- **Task goal**
Among the lines below, copy exactly those from the one with "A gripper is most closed" through the one with "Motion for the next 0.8", counting both ends.

START Records for this exercise

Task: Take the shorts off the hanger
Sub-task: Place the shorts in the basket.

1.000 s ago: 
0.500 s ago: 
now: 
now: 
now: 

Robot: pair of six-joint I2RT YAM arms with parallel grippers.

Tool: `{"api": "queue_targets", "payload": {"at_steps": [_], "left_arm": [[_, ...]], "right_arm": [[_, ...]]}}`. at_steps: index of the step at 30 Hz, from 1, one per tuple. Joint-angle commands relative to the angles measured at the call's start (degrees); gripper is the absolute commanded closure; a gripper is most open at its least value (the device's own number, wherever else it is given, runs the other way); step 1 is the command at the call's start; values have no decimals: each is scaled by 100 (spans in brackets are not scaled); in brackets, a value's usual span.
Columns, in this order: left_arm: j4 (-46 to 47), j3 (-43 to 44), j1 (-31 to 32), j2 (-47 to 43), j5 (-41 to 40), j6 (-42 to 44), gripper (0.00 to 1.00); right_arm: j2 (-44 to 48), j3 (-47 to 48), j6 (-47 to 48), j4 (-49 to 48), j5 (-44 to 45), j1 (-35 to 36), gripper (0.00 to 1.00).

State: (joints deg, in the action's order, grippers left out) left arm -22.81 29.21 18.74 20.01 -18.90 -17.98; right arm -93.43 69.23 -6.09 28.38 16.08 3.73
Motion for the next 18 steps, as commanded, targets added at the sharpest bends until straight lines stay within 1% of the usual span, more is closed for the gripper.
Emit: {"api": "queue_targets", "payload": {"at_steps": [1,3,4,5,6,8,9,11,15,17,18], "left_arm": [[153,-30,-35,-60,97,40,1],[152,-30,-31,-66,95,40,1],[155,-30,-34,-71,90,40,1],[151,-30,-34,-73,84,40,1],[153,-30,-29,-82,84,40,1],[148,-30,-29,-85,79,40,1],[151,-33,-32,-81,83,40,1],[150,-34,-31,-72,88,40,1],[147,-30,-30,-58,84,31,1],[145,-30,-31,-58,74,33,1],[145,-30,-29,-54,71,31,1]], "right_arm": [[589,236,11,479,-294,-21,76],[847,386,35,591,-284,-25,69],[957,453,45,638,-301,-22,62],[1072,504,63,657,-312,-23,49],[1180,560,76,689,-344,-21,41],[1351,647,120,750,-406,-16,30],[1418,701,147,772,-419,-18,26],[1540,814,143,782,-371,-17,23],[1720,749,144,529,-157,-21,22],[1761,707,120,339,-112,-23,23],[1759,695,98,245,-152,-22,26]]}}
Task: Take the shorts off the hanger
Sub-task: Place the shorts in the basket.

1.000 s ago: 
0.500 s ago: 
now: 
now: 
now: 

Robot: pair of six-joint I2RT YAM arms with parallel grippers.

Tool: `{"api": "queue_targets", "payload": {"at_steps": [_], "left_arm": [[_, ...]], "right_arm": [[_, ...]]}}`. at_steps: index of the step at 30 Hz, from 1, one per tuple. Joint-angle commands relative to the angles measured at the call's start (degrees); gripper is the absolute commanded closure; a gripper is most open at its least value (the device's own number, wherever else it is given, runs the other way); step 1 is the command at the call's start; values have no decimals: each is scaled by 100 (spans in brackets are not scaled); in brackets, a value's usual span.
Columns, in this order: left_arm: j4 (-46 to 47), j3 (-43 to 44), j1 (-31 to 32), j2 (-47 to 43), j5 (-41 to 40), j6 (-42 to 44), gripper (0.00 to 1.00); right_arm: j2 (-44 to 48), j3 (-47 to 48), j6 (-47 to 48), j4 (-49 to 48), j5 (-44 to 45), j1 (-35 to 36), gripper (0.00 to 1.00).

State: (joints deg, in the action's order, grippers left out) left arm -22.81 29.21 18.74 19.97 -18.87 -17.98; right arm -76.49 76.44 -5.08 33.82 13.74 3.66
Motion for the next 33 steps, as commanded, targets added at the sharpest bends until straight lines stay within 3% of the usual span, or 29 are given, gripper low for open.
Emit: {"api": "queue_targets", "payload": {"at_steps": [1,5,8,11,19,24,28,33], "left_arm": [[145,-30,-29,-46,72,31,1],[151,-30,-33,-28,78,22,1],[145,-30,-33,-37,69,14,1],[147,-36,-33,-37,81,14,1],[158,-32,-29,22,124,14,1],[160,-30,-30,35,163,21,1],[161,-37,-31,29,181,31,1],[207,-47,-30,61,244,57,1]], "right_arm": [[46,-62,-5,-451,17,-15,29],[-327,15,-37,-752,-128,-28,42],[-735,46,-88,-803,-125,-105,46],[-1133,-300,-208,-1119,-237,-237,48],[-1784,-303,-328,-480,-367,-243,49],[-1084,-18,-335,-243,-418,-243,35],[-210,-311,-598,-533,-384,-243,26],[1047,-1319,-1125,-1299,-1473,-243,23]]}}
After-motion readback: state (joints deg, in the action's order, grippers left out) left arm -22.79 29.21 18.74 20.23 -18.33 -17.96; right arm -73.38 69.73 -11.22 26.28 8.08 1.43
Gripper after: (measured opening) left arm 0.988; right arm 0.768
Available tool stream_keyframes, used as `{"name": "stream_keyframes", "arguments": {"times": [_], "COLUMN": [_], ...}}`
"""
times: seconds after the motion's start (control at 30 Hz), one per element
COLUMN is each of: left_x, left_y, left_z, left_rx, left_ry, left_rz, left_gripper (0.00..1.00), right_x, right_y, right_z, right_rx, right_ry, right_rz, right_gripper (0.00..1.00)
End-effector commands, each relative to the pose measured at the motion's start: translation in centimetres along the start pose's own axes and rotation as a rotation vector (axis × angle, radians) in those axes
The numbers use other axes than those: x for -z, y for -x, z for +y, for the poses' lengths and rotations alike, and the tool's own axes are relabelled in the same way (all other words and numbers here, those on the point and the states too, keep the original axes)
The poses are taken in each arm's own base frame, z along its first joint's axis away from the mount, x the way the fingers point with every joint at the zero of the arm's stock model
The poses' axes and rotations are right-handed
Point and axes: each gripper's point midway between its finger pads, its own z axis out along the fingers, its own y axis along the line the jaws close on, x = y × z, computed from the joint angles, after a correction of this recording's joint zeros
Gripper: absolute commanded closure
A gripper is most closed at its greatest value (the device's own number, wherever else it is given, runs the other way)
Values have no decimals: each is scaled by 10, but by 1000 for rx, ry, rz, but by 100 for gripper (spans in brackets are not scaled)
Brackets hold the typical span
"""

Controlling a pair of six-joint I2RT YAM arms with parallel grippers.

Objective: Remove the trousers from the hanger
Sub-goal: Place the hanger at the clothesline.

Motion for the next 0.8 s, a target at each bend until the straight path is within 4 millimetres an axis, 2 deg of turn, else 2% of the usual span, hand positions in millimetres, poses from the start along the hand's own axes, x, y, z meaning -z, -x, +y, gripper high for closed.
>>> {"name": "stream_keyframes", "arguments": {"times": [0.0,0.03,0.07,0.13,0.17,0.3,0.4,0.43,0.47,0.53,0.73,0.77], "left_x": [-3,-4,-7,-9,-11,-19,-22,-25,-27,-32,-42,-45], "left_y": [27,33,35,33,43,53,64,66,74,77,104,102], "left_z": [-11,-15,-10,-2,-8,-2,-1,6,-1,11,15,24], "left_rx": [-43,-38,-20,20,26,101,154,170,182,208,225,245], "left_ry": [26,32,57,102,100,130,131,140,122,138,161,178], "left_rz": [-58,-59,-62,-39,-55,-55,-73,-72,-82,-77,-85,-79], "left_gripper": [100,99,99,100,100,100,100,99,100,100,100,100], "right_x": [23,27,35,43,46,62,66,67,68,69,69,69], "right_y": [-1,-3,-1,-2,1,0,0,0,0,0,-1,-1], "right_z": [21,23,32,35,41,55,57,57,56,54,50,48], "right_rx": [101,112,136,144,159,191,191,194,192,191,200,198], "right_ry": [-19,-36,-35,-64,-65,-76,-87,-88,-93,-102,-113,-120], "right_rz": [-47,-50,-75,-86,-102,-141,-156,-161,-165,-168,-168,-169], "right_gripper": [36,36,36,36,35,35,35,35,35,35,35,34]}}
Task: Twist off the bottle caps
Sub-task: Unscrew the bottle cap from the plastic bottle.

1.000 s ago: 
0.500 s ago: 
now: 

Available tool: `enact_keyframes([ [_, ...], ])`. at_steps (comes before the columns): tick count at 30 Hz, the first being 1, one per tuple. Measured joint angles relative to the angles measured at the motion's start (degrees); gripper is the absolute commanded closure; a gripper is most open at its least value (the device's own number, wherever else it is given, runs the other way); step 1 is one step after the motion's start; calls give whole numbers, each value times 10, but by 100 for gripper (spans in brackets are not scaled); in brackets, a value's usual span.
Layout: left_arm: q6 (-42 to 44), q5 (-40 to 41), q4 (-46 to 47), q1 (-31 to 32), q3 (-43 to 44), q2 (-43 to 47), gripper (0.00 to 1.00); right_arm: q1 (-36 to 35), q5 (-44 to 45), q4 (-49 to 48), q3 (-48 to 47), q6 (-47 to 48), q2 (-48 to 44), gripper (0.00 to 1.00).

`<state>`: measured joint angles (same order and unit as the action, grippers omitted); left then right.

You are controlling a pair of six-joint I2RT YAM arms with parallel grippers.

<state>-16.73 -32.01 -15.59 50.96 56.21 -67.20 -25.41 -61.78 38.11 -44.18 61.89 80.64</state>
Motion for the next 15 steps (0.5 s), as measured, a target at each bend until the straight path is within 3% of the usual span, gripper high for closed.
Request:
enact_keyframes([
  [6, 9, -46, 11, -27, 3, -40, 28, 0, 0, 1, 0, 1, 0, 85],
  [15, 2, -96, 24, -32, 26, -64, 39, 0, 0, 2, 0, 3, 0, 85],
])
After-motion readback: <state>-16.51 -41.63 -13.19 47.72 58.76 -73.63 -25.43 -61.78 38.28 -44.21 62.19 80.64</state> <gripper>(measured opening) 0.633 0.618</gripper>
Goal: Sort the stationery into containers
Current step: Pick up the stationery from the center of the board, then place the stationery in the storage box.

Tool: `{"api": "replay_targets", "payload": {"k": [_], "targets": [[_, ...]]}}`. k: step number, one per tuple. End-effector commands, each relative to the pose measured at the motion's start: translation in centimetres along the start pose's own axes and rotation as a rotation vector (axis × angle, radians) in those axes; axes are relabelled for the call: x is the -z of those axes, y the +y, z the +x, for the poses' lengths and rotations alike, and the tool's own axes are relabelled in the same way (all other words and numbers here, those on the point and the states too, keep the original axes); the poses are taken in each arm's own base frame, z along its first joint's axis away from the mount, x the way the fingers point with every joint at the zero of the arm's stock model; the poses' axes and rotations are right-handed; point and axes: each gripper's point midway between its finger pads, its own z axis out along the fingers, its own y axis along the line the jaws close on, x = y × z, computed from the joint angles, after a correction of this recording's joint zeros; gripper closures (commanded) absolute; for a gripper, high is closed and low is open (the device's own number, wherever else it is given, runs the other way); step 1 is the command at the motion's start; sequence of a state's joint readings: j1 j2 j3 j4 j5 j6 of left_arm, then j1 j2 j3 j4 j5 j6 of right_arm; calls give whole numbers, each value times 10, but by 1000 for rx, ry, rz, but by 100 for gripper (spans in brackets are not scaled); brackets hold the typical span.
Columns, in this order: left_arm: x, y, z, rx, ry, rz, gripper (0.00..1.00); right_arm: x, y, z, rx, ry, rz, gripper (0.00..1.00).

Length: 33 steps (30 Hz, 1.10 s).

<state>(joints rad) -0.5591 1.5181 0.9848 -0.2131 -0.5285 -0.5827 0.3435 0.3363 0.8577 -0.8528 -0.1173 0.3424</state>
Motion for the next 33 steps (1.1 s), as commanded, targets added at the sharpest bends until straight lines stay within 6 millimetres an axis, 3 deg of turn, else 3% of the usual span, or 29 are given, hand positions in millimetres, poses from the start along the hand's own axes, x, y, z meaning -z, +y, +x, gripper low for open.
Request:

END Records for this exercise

- **Task answer**
A gripper is most closed at its greatest value (the device's own number, wherever else it is given, runs the other way)
Values have no decimals: each is scaled by 10, but by 1000 for rx, ry, rz, but by 100 for gripper (spans in brackets are not scaled)
Brackets hold the typical span
"""

Controlling a pair of six-joint I2RT YAM arms with parallel grippers.

Objective: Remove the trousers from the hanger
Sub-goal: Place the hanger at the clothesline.

Motion for the next 0.8 s, a target at each bend until the straight path is within 4 millimetres an axis, 2 deg of turn, else 2% of the usual span, hand positions in millimetres, poses from the start along the hand's own axes, x, y, z meaning -z, -x, +y, gripper high for closed.

The exercise asks for nothing more than this.